# Black window trim on 330i?



## Plaz (Dec 19, 2001)

I thought all 330i's came with the chrome window trim, but I saw a 330i with black window trim at Ralph's this evening. What gives? Was it definitely a custom job?


----------



## gee_boo (Dec 29, 2001)

A friend of mine purchased a '02 325i. The passenger side had black trim and the driver side had silver trim on the top part of the window. Ooops. I was the one that noticed it - - 3 months after her purchase. She say BMW will add silver trim although 325i only come in black trim.


----------



## Plaz (Dec 19, 2001)

LMAO!! "Oops!" indeed!

At least they half upgraded her instead of half downgrading her!

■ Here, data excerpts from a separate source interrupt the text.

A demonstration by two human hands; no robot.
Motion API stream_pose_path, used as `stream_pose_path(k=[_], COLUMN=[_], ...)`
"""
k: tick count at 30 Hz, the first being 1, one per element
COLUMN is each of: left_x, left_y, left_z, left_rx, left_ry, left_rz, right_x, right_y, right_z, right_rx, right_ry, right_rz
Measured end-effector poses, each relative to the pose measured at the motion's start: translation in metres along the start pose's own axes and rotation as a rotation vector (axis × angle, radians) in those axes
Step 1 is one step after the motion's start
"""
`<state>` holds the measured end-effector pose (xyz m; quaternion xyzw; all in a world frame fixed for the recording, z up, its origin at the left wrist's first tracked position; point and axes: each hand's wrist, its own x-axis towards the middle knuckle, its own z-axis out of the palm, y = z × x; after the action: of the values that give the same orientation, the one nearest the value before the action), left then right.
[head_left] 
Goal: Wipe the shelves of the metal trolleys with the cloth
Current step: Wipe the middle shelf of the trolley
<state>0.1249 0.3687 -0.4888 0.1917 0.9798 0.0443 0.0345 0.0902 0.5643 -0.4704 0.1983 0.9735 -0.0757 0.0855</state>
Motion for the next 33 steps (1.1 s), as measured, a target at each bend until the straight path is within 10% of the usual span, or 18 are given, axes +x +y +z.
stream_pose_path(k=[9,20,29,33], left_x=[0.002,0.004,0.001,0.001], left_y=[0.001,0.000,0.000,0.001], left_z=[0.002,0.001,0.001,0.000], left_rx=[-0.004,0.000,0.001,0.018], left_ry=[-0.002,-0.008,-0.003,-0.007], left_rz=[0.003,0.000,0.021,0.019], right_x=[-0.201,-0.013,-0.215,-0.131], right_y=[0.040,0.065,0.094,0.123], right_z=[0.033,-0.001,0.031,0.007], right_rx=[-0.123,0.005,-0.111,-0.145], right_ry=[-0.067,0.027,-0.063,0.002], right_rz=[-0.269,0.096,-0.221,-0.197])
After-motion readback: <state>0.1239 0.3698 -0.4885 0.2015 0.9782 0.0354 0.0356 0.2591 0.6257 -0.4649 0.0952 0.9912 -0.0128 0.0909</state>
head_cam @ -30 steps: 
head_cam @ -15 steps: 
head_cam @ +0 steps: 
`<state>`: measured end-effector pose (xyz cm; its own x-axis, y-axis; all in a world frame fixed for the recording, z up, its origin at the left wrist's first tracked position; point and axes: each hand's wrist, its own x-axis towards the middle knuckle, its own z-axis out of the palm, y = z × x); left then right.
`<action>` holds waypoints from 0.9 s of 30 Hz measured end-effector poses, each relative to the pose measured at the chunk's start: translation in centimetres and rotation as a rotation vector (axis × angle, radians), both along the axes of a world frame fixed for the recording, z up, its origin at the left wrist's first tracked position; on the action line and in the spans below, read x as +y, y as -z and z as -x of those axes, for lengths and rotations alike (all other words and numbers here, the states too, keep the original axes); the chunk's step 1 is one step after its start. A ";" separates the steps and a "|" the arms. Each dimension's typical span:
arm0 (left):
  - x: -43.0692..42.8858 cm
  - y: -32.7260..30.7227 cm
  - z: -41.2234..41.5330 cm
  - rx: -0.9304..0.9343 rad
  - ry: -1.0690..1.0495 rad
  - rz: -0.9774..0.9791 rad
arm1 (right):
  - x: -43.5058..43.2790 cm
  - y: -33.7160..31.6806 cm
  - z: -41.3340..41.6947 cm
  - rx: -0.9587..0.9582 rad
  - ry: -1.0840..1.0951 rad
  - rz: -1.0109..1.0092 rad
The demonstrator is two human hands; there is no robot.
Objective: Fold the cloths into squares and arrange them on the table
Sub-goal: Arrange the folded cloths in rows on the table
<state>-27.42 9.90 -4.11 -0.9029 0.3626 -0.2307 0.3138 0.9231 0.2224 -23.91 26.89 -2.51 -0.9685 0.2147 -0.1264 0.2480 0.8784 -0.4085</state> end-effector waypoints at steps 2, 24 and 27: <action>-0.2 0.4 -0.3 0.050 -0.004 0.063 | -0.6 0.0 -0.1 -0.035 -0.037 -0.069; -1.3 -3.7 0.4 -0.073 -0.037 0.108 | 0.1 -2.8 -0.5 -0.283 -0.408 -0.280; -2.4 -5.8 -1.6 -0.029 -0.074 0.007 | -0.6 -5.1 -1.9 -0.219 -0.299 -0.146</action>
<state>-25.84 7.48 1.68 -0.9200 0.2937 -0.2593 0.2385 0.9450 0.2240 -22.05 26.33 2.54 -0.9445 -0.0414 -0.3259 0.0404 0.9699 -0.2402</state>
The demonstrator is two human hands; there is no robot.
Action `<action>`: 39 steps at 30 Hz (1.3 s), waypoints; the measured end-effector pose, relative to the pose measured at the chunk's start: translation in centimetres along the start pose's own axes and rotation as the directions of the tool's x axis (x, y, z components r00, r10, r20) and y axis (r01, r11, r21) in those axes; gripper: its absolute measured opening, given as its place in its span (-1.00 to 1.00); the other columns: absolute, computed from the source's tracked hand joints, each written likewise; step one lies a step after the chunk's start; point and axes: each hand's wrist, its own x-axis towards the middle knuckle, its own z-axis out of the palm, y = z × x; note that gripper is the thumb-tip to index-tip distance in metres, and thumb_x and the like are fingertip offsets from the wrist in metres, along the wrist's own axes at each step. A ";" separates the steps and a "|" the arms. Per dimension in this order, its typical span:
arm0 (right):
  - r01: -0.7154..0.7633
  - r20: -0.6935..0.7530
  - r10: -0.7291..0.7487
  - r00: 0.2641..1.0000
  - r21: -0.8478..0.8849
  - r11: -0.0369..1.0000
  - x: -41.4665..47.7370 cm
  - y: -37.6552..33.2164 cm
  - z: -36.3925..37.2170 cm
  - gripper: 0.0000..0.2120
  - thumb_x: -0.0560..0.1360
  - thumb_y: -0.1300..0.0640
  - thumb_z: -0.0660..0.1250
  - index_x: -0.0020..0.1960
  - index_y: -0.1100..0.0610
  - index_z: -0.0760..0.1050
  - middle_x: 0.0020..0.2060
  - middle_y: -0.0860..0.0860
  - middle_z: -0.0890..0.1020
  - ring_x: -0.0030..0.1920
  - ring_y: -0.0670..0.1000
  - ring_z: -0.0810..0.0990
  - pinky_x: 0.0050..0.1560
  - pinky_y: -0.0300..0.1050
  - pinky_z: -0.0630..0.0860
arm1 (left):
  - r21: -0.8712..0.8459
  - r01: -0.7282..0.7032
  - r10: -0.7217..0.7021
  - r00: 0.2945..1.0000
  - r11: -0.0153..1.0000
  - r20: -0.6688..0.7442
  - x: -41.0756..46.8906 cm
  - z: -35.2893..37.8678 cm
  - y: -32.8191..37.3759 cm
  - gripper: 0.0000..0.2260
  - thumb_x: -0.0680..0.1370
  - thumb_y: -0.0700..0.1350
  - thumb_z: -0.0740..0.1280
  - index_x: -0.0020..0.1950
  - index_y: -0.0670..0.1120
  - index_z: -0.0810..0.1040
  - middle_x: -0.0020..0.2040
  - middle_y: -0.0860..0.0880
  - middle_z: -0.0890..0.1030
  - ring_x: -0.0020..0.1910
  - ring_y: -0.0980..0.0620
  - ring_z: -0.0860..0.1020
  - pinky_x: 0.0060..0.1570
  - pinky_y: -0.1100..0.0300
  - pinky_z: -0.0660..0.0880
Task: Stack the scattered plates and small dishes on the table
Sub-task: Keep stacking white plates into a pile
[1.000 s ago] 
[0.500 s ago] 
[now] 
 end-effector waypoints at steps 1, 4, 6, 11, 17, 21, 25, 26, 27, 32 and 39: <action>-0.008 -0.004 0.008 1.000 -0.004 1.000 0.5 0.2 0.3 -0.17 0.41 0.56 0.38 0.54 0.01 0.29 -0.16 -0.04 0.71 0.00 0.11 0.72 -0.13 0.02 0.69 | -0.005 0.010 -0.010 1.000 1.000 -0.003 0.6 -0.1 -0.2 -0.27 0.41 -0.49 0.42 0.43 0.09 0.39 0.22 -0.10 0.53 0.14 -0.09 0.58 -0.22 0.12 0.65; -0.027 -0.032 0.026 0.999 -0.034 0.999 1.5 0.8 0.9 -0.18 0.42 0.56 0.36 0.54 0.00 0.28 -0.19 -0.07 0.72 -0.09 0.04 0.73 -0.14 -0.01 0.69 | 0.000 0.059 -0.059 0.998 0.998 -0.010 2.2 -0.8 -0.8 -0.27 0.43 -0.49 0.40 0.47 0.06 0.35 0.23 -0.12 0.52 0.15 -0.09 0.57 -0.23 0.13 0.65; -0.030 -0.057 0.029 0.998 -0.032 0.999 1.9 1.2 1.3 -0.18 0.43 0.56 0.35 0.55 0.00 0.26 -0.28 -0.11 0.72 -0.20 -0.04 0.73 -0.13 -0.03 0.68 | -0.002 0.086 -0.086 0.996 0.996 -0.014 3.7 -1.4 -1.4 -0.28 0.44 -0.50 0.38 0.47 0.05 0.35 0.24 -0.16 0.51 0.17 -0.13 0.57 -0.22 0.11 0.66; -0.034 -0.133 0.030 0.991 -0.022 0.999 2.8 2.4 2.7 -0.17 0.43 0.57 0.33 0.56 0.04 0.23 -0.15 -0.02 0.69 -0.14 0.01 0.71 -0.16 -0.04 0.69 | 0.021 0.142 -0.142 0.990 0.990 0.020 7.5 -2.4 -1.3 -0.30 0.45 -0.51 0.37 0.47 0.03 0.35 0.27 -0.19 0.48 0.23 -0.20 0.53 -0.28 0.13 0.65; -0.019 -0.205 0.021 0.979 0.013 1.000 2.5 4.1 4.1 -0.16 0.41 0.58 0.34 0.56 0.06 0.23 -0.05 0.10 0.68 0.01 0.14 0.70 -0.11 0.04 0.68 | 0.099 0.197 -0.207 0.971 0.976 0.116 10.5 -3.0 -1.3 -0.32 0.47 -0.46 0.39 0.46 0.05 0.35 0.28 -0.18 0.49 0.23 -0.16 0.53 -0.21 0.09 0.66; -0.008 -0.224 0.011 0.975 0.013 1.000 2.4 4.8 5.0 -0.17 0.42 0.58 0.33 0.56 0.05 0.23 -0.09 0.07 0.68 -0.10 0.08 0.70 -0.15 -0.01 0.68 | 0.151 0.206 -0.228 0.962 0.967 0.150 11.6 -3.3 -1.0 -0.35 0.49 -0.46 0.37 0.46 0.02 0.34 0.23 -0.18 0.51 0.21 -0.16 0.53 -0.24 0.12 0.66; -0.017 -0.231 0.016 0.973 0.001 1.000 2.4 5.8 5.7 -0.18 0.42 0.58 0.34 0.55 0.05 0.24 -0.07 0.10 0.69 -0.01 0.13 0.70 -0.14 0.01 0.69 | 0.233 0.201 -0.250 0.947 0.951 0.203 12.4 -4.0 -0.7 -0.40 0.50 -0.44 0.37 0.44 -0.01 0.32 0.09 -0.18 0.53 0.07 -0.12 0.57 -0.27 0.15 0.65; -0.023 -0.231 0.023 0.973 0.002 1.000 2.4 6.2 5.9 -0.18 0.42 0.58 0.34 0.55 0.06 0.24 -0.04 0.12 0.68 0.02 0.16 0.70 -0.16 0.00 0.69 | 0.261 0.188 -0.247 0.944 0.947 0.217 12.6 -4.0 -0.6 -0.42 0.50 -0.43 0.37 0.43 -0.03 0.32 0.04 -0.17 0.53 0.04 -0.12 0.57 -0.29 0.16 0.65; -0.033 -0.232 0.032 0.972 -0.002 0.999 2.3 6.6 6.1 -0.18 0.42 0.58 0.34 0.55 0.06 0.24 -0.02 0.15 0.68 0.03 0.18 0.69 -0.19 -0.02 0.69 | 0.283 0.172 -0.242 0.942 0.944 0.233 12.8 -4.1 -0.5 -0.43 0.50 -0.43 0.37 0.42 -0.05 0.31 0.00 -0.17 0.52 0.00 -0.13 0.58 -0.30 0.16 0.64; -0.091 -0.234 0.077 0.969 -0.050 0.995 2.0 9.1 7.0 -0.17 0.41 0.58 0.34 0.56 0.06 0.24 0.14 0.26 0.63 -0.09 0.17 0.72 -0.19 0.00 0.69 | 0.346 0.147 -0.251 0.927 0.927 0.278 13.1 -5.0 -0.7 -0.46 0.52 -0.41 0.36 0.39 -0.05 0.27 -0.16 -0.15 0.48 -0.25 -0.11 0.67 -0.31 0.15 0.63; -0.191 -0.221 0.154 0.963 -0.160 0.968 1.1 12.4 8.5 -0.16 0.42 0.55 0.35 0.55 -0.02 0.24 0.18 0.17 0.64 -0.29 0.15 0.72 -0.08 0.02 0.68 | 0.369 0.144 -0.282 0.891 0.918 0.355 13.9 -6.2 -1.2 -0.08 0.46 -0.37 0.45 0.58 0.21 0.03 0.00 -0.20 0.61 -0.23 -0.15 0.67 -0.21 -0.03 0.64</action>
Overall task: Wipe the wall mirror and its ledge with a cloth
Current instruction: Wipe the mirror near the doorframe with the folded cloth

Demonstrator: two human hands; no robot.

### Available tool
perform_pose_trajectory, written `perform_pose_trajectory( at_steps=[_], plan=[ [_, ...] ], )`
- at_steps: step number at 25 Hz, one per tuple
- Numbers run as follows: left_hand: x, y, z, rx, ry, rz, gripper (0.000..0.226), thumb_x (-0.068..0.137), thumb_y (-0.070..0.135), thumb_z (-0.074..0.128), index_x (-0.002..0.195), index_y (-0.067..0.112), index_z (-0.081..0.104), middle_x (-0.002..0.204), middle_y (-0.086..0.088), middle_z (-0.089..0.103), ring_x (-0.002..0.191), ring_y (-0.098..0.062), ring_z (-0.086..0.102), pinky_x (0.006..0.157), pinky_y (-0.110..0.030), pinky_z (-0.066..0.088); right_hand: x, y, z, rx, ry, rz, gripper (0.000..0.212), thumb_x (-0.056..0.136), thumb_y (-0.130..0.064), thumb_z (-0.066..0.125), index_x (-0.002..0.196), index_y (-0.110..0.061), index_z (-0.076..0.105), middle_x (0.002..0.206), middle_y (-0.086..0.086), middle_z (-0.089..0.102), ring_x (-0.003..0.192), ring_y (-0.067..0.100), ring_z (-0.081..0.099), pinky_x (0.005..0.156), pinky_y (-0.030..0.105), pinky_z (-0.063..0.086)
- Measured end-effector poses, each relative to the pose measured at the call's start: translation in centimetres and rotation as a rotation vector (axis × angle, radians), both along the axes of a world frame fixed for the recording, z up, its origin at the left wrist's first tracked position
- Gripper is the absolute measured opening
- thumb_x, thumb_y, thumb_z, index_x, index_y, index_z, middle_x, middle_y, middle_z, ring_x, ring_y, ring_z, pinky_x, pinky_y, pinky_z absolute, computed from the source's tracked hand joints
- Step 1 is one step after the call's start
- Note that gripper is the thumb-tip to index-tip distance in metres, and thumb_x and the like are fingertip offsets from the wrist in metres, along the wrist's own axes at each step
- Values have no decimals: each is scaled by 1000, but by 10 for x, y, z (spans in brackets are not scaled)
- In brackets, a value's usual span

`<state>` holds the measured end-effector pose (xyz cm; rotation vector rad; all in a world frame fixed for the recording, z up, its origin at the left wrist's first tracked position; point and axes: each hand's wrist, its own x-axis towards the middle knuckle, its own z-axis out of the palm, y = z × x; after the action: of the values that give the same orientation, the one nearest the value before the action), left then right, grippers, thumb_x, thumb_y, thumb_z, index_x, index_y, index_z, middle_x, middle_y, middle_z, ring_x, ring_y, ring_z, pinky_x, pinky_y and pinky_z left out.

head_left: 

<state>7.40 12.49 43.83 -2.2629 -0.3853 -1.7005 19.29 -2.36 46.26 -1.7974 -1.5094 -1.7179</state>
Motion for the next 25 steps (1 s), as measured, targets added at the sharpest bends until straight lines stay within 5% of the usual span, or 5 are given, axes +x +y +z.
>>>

Actually, though, I'm having a hard time deciding which I prefer. I guess the point is moot, though, since mine will have chrome.


----------



## gee_boo (Dec 29, 2001)

Chrome looks richer. 

I had to settle for Black trim. '02 325i SP. I could not justify the extra $$. Maybe next car.


----------



## MAK (Dec 22, 2001)

That is a classic mistake. I guess Ford and Chevy don't have a monopoly on goof-ups.

I guess that is why we have choices. I like the look of the black trim. Very understated and not at all flashy. The chrome just seems too "loud" for my tastes.
Mike


----------